Published: Victorian Humanist, June 1995: 4
Feedback on the inquiry into The Workforce of the Future
The following points are the key recommendations made for Federal Government consideration. They are taken directly from the report on The Workforce of the Future and foreshadow the changing needs of future workplace practices. The report recommends that:
- the Government examine measures which may facilitate tendencies to outsource work from the home, government administration and industry (including primary industry), as outsourcing will be a major contribution to employment.
- the Government take note of Australia’s significant lack of internationally recognised brand names (such Volvo from Sweden), especially in consumer goods, the result of foreign ownership of key industrial sectors (motor vehicles, computers, electronics, chemical) and the failure of Australian industry to take up new challenges (e.g., CSIRO’s “gene shears”), and to provide resources to create an “inventory” of high value-added Australian products.
- in view of the increasing importance of service employment to the future economic development of the nation, a continuing policy emphasis should be placed on the co-ordination of Government Programs, to enhance the training of the work force in that sector, and the further development of its export potential.
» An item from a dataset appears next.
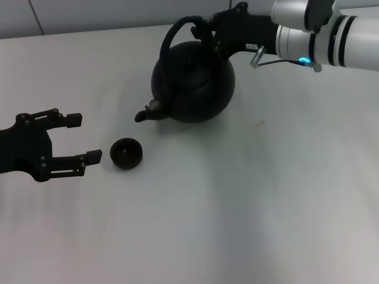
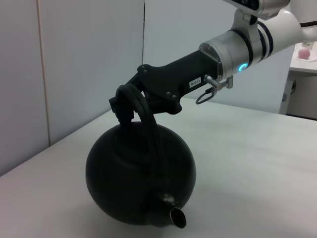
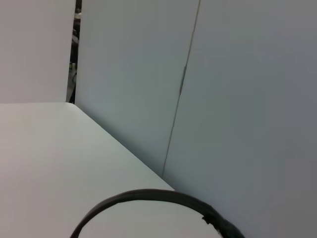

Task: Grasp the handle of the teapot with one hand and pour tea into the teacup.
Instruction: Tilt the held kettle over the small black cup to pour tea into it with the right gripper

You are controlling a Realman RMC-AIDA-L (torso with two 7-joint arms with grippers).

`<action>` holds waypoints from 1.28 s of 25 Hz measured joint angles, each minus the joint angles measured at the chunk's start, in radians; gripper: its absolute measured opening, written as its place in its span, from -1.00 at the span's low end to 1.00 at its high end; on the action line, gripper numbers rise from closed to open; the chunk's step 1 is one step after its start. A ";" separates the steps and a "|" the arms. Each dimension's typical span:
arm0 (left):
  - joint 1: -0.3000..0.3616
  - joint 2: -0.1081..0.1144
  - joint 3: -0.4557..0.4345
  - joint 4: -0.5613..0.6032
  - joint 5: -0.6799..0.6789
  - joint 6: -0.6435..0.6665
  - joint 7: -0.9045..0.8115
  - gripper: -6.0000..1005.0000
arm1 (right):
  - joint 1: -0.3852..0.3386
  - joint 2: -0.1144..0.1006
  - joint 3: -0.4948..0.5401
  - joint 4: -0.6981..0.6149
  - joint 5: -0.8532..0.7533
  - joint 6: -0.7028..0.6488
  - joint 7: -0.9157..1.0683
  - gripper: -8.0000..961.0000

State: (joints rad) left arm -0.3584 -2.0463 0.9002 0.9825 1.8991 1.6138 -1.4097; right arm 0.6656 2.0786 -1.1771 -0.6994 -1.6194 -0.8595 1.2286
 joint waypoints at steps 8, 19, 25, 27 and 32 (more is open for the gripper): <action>-0.001 0.001 0.000 0.002 0.000 -0.001 0.000 0.69 | 0.005 0.001 -0.005 -0.032 -0.047 0.001 0.000 -0.83; -0.007 0.006 0.000 0.001 0.000 -0.003 -0.001 0.69 | 0.029 0.000 -0.039 -0.038 -0.050 0.007 -0.002 -0.83; -0.008 0.008 0.000 0.002 0.000 -0.003 -0.002 0.69 | 0.041 0.001 -0.061 -0.039 -0.050 0.024 -0.006 -0.83; -0.008 0.008 0.000 0.003 0.000 -0.003 -0.002 0.69 | 0.044 0.002 -0.067 -0.039 -0.050 0.028 -0.006 -0.83; -0.008 0.010 0.000 0.004 0.000 -0.003 -0.001 0.69 | 0.049 0.003 -0.072 -0.039 -0.050 0.032 -0.007 -0.83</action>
- the Government adopt a National Information Policy which sets out the social, economic and cultural implications of the “information revolution”, especially the possibility of a growing division between the “information rich” and the “information poor” and the serious impact this will have on under-skilled individuals, groups and regions in Australia.
- a peak body for TAFE be set up, analogous to the Australian Vice Chancellors’ Committee, to assist in the co-ordination of TAFE resources, and engage in medium and long-term planning.
- the Government provide a rapid and comprehensive response to the Karpin Report on the Education and Training of Management.
- the Government requests the Australian Bureau of Statistics to review the appropriateness of their existing data collection methodology, in consultation with relevant industry sectors, indicating the significance of ‘information’ and domestic or quasi-domestic service employment.
- the concept of mandatory retirement with its concept of “statutory senility” and that people age uniformly be abolished, but that voluntary retirement for both women and men should be possible without reference to gender differentiation.
- policies be developed to recognise the significance of the “third age”, to assist them to maintain their independence outside institutions as long as possible, and to promote the contribution of volunteers.
- the Government investigate ways to enable workers to be able to phase down working hours before retirement without loss of superannuation benefits.